_Directions_. Your response should contain every line from the data below that holds the string "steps".
▽
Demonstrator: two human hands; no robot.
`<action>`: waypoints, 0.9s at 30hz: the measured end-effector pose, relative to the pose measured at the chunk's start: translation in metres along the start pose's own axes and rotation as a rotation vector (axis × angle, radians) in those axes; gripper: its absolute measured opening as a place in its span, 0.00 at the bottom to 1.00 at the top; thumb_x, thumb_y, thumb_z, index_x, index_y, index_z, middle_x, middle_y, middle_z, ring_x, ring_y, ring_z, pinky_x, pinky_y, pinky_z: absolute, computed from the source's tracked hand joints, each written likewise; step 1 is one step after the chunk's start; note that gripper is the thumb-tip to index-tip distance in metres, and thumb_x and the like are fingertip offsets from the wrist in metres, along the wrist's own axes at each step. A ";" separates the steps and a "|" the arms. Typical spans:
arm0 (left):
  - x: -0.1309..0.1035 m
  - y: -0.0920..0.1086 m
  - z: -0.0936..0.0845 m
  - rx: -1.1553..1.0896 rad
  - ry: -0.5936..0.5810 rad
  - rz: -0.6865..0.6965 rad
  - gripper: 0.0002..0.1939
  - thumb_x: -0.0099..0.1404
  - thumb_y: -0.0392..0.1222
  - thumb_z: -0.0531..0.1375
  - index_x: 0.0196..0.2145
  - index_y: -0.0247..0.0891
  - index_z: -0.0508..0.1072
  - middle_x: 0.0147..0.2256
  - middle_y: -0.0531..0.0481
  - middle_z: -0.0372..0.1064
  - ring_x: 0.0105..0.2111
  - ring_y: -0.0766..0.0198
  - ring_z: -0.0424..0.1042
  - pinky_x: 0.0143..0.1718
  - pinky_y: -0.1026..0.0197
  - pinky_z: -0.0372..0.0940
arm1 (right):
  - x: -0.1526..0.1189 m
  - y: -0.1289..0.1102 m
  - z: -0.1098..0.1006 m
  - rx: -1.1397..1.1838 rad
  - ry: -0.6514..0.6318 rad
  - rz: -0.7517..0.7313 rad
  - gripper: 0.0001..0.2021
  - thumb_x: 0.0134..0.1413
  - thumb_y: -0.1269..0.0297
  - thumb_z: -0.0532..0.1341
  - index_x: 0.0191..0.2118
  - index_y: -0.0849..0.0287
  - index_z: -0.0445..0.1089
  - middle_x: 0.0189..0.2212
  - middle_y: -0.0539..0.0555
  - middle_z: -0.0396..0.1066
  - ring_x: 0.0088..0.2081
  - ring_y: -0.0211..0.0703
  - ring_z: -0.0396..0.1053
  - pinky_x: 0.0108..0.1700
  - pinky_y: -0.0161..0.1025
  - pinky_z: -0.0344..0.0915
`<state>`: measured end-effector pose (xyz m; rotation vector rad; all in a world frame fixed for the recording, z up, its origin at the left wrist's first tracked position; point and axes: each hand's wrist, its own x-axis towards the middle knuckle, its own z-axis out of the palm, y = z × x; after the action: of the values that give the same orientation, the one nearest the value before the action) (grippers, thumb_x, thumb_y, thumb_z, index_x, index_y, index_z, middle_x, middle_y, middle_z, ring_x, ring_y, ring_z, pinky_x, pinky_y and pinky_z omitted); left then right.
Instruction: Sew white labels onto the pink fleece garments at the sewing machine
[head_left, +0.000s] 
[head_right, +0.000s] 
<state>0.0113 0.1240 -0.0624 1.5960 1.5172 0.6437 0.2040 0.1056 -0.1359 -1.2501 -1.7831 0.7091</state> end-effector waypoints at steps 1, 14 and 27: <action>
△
_Finished exercise_.
`<action>`: waypoints, 0.9s at 30hz: the measured end-effector pose, relative to the pose measured at the chunk's start: translation in metres along the start pose's own axes and rotation as a rotation vector (axis × angle, radians) in those axes; gripper: its absolute measured opening as a place in its span, 0.00 at the bottom to 1.00 at the top; thumb_x, thumb_y, thumb_z, index_x, index_y, index_z, middle_x, middle_y, middle_z, ring_x, ring_y, ring_z, pinky_x, pinky_y, pinky_z: absolute, computed from the source's tracked hand joints, each written likewise; step 1 is one step after the chunk's start; note that gripper is the thumb-tip to index-tip distance in metres, and thumb_x and the like are fingertip offsets from the wrist in metres, along the wrist's own axes at each step. A ";" separates the steps and a "|" the arms. Typical spans:
<state>0.0113 0.1240 -0.0624 1.5960 1.5172 0.6437 0.2040 0.1056 -0.1359 -1.2501 -1.7831 0.7091</state> end-effector waypoints at steps 1, 14 and 27: <action>

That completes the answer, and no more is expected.